This paper explores the cutting-edge Large Language Model with analytical reasoning on sports. Our analytical reasoning embodies the tasks of letting large language models count how many points each team scores in a quarter in the NBA and NFL games. Our major discoveries are in two folds. Firstly, we find among all the models we employed, GPT-4 stands out in effectiveness, followed by Claude-2.1, with GPT-3.5, Gemini-Pro, and Llama-2-70b lagging behind. Specifically, we compare three different prompting techniques and a divide-and-conquer approach, we find that the latter was the most effective. Our divide-and-conquer approach breaks down play-by-play data into smaller, more manageable segments, solves each piece individually, and then aggregates them together. Besides the divide-and-conquer approach, we also explore the Chain of Thought (CoT) strategy, which markedly improves outcomes for certain models, notably GPT-4 and Claude-2.1, with their accuracy rates increasing significantly. However, the CoT strategy has negligible or even detrimental effects on the performance of other models like GPT-3.5 and Gemini-Pro. Secondly, to our surprise, we observe that most models, including GPT-4, struggle to accurately count the total scores for NBA quarters despite showing strong performance in counting NFL quarter scores. This leads us to further investigate the factors that impact the complexity of analytical reasoning tasks with extensive experiments, through which we conclude that task complexity depends on the length of context, the information density, and the presence of related information. Our research provides valuable insights into the complexity of analytical reasoning tasks and potential directions for developing future large language models.
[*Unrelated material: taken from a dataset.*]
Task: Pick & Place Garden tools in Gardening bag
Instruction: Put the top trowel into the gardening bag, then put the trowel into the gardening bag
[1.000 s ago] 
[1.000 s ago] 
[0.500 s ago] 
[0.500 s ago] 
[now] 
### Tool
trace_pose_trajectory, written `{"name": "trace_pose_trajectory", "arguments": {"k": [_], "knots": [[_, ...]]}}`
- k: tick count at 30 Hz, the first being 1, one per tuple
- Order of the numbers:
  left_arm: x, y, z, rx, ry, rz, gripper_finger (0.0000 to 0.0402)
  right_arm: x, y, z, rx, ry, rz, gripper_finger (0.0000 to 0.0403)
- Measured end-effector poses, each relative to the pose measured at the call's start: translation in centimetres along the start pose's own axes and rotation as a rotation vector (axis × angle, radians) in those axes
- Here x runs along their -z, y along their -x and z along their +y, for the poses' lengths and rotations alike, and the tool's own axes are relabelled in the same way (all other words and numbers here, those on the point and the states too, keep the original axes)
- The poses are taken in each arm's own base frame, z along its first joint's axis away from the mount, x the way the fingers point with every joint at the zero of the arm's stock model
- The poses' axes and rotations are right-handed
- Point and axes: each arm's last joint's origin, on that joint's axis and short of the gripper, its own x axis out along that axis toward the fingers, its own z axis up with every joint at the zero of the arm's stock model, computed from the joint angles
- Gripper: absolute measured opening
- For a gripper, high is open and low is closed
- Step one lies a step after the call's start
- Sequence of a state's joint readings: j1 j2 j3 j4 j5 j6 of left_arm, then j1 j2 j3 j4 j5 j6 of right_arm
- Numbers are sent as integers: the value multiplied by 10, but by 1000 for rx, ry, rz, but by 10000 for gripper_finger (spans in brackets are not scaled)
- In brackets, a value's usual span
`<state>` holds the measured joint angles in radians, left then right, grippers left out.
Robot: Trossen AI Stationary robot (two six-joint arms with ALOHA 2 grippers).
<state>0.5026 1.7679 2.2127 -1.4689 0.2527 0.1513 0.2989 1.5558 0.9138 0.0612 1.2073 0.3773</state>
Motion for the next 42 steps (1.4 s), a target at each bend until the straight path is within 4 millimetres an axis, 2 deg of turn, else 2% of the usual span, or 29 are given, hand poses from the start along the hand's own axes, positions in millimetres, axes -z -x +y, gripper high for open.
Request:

翻译：本文探讨了前沿大型语言模型在体育领域中的分析推理能力。我们的分析推理任务包括让大型语言模型统计NBA和NFL比赛中各队在每节比赛中的得分。主要发现体现在两个方面：首先，在所有使用的模型中，GPT-4表现最为有效，其次是Claude-2.1，而GPT-3.5、Gemini-Pro和Llama-2-70b则相对落后。具体而言，我们比较了三种不同的提示技术与分治方法，发现后者最为有效。我们的分治方法将逐回合数据分解为更小、更易管理的片段，分别求解每个片段，然后汇总结果。除分治方法外，我们还探索了思维链（CoT）策略，该策略显著提升了特定模型的性能，尤其是GPT-4和Claude-2.1，其准确率大幅提高。然而，CoT策略对其他模型（如GPT-3.5和Gemini-Pro）的效果微乎其微，甚至产生负面影响。其次，令我们惊讶的是，大多数模型（包括GPT-4）在准确统计NBA节总得分方面表现不佳，尽管在统计NFL节得分方面表现出色。这促使我们通过大量实验进一步探究影响分析推理任务复杂性的因素，最终得出结论：任务复杂性取决于上下文长度、信息密度以及相关信息的存在。我们的研究为分析推理任务的复杂性以及未来大型语言模型的发展方向提供了宝贵见解。